__Requirement__:
When the line containing "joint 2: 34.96" appears in the data below, begin copying there and stop only after the line containing "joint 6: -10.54".

__Listed entries__:
-- Opening Marker --

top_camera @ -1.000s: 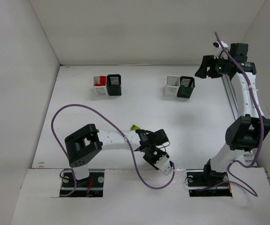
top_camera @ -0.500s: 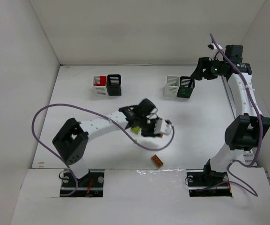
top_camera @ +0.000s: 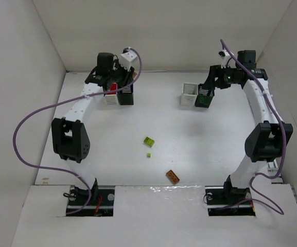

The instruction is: Sort the legos into containers by color

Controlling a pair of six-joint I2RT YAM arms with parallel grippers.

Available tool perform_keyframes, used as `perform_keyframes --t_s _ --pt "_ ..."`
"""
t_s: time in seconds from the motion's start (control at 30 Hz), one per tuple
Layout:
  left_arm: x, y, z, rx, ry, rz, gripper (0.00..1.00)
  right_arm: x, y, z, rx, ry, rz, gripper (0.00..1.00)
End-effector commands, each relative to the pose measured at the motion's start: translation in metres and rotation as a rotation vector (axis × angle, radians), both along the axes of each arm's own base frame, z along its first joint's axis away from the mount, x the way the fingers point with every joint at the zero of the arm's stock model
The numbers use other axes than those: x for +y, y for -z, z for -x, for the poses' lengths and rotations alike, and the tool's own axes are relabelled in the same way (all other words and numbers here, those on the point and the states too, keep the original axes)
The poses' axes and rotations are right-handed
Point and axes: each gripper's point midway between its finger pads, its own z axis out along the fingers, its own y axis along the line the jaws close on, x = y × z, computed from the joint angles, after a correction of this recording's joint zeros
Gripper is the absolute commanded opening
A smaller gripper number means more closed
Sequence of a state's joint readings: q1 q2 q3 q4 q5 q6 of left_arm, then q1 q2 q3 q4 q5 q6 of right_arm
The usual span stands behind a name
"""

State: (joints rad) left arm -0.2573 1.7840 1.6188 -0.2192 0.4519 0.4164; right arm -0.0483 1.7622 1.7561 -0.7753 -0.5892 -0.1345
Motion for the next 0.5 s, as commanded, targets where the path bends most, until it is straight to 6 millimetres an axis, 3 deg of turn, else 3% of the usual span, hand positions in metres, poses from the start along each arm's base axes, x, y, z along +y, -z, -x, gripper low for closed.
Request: perform_keyframes --t_s 0.0,0.03,0.23,0.3,0.47 --pt "0.014 -0.014 -0.023 0.023 -0.107 0.065 0.16 0.01 -0.017 -0.008 -0.068 -0.035 -0.003 0.75" --pt "0.021 -0.003 -0.03 0.048 -0.13 0.053 0.16 0.01 -0.017 -0.008 -0.068 -0.035 -0.003 0.75" --pt "0.028 0.009 -0.047 0.072 -0.155 0.054 0.16 0.008 -0.011 -0.009 -0.049 -0.029 0.003 0.75" --pt "0.033 0.024 -0.051 0.106 -0.171 0.054 0.16 0.007 -0.01 -0.009 -0.049 -0.022 0.009 0.75" --pt "0.045 0.031 -0.058 0.12 -0.206 0.055 0.17 0.007 -0.01 -0.009 -0.054 -0.027 0.015 0.75"
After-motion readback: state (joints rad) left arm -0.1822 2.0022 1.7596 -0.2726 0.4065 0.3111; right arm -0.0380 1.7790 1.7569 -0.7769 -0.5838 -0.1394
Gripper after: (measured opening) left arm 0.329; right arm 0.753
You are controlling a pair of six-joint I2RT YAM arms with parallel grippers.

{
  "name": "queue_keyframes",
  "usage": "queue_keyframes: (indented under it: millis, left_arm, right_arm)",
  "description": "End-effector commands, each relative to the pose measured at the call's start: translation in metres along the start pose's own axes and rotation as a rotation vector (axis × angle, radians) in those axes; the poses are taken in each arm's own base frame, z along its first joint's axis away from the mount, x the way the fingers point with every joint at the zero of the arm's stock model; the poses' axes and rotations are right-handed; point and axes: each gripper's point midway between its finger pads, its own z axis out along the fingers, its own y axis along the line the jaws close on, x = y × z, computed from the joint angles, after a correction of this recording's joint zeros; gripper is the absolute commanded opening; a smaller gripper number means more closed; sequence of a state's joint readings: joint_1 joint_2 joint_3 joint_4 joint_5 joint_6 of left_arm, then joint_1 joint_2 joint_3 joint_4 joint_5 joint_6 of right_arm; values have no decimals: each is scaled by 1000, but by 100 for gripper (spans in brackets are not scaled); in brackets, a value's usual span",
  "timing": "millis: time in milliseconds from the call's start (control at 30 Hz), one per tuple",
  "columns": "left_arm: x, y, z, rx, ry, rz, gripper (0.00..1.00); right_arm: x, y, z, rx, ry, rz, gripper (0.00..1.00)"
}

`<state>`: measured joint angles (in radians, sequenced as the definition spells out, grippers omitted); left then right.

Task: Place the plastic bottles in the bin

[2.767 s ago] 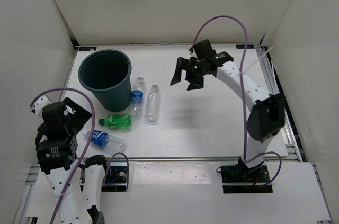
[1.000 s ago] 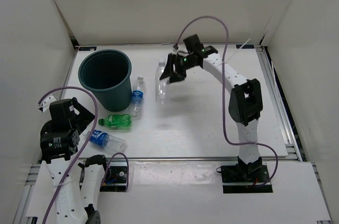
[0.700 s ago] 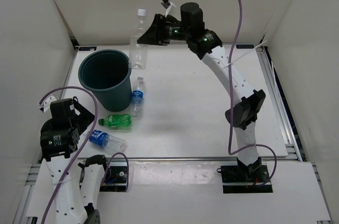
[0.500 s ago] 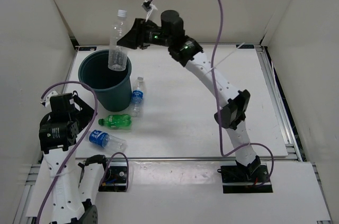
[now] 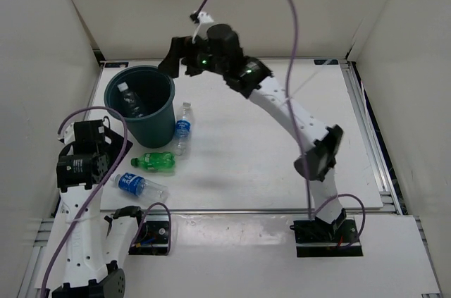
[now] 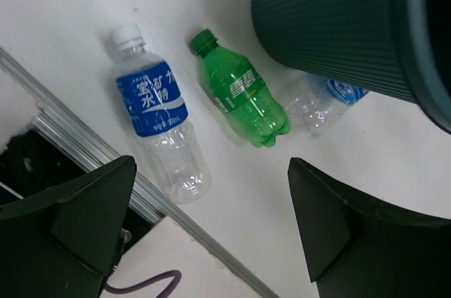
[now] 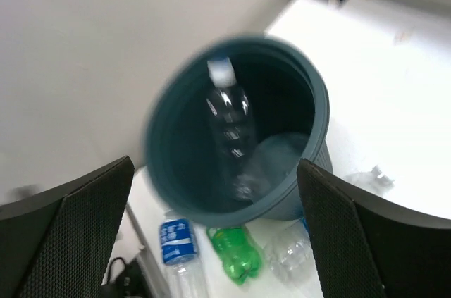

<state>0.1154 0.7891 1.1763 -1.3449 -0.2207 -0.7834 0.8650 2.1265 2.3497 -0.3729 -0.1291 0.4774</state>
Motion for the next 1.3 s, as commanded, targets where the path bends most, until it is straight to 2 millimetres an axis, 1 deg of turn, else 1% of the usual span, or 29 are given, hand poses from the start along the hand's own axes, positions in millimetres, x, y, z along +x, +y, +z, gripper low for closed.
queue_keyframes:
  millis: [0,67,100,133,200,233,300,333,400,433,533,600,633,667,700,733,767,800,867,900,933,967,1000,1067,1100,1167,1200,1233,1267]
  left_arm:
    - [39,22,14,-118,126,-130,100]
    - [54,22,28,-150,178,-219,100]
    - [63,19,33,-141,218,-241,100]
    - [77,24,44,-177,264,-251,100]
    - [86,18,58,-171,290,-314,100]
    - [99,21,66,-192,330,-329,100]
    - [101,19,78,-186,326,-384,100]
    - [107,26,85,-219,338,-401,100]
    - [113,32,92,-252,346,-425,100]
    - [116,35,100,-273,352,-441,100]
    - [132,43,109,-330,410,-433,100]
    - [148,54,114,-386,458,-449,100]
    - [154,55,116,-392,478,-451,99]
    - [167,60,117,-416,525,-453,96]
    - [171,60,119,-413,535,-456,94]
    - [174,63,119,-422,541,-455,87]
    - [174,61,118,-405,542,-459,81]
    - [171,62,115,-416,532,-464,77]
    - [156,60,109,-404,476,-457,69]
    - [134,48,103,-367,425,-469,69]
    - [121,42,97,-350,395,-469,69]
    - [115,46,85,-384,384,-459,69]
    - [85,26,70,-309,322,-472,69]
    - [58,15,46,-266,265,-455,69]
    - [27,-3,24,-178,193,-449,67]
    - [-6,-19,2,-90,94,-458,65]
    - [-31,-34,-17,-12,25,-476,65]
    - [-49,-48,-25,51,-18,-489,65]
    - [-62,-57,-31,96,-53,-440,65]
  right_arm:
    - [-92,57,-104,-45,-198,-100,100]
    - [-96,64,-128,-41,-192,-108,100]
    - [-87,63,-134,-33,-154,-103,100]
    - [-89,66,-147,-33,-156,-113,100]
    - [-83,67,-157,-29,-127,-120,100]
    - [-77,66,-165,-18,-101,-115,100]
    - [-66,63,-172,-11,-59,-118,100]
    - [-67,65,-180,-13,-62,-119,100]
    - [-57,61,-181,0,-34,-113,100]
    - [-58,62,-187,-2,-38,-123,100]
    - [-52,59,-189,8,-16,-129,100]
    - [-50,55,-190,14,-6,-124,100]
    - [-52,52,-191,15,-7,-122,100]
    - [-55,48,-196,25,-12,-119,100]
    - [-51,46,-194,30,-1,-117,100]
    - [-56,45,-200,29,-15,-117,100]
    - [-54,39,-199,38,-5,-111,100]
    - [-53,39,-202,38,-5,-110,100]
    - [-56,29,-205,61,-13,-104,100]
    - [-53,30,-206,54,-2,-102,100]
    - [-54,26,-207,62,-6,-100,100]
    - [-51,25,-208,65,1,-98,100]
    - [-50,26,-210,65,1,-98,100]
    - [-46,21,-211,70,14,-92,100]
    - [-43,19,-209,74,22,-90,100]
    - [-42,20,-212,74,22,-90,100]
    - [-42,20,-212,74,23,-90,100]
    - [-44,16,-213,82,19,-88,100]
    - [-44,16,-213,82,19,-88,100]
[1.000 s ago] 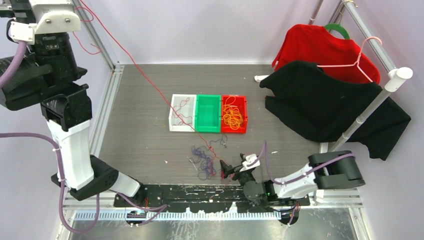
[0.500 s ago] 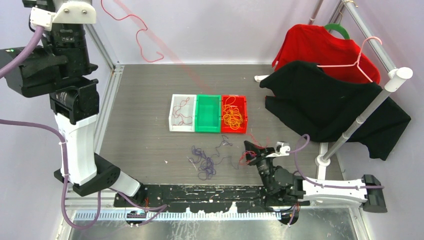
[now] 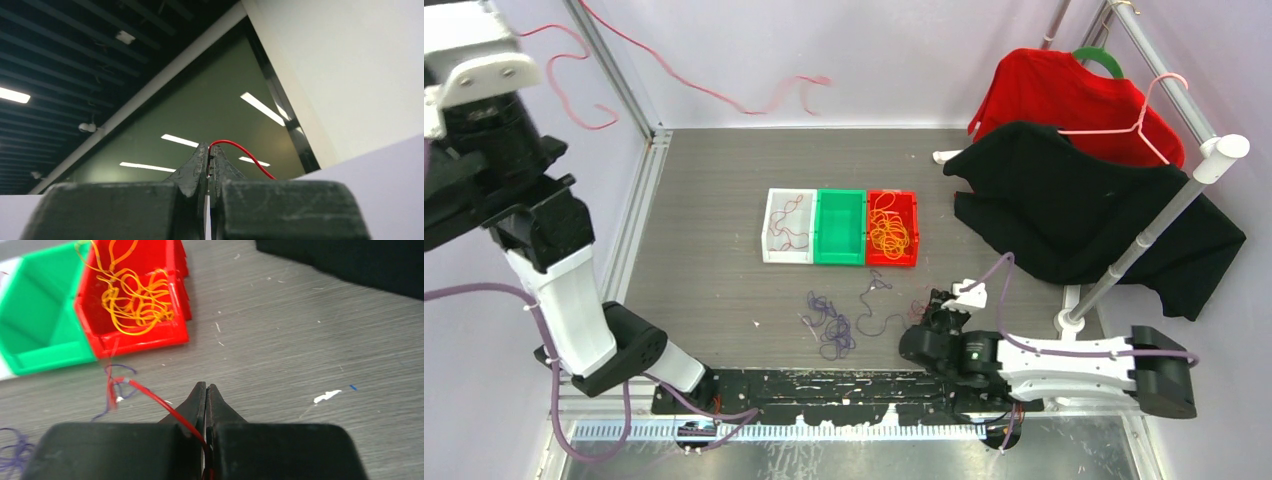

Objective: Untangle the cables

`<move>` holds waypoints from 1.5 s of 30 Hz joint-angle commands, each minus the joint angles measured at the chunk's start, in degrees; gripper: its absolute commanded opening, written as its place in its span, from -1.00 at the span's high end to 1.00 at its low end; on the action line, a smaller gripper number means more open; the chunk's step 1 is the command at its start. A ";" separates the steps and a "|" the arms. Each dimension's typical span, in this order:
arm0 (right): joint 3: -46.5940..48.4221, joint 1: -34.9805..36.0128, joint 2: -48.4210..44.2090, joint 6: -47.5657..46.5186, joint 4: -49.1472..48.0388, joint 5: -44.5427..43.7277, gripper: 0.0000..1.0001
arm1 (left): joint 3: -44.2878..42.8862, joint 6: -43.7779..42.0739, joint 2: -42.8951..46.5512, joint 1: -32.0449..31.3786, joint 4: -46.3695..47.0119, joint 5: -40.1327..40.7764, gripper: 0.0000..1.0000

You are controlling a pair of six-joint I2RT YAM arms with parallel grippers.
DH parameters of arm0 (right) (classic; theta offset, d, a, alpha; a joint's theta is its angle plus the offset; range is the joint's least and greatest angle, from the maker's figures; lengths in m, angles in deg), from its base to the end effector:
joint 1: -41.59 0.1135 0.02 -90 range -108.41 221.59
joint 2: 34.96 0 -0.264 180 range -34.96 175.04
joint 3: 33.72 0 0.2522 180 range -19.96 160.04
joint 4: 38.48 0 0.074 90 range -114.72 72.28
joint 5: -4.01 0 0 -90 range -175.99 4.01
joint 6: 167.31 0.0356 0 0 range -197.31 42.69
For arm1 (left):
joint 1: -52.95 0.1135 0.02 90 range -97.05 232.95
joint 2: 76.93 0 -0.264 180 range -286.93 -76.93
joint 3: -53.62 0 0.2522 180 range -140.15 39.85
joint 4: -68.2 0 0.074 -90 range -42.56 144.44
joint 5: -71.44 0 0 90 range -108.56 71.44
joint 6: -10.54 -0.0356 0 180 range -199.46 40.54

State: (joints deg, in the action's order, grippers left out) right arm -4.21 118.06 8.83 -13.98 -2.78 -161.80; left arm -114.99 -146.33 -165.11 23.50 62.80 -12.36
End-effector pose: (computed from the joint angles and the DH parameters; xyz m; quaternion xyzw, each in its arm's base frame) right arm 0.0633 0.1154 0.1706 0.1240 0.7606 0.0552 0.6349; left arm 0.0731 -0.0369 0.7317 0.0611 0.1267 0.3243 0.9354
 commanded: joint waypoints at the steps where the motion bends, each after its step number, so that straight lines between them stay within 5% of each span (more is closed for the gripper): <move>1: 5.63 -1.98 10.48 19.03 13.05 -1.76 0.98 | -1.48 -4.48 3.45 -0.04 4.50 -2.14 1.00; 3: 4.63 -2.03 11.59 18.30 8.38 -1.00 0.98 | 3.46 -3.96 6.19 -0.16 4.19 -1.70 1.00; 10: -3.49 -2.14 1.02 -18.11 -27.66 6.54 0.72 | 22.11 2.30 14.89 -0.17 -0.32 0.26 1.00; 17: -0.25 -2.12 -1.04 -36.13 -35.12 23.82 -0.15 | 34.19 6.01 21.50 -0.17 -2.88 0.27 1.00; 24: 3.88 -2.12 1.21 -40.64 -38.68 37.47 -0.41 | 36.76 11.78 23.89 -0.17 -10.93 -4.82 1.00; 33: 5.29 -2.12 4.94 -41.05 -39.36 38.48 -0.44 | 37.35 15.53 23.14 -0.19 -11.95 -8.34 1.00; 38: 5.59 -2.11 5.51 -41.96 -38.40 37.28 -0.42 | 37.22 8.49 20.96 -0.17 -4.57 -9.67 1.00; 45: 7.44 -2.21 6.13 -44.16 -35.46 36.87 -0.61 | 10.38 11.17 3.90 -0.17 3.44 -7.44 1.00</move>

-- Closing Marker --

__Solution to this problem__:
joint 2: 34.96 0 -0.264 180 range -34.96 175.04
joint 3: 33.72 0 0.2522 180 range -19.96 160.04
joint 4: 38.48 0 0.074 90 range -114.72 72.28
joint 5: -4.01 0 0 -90 range -175.99 4.01
joint 6: 167.31 0.0356 0 0 range -197.31 42.69
For arm1 (left):
joint 1: -52.95 0.1135 0.02 90 range -97.05 232.95
joint 2: 76.93 0 -0.264 180 range -286.93 -76.93
joint 3: -53.62 0 0.2522 180 range -140.15 39.85
joint 4: -68.2 0 0.074 -90 range -42.56 144.44
joint 5: -71.44 0 0 90 range -108.56 71.44
joint 6: -10.54 -0.0356 0 180 range -199.46 40.54

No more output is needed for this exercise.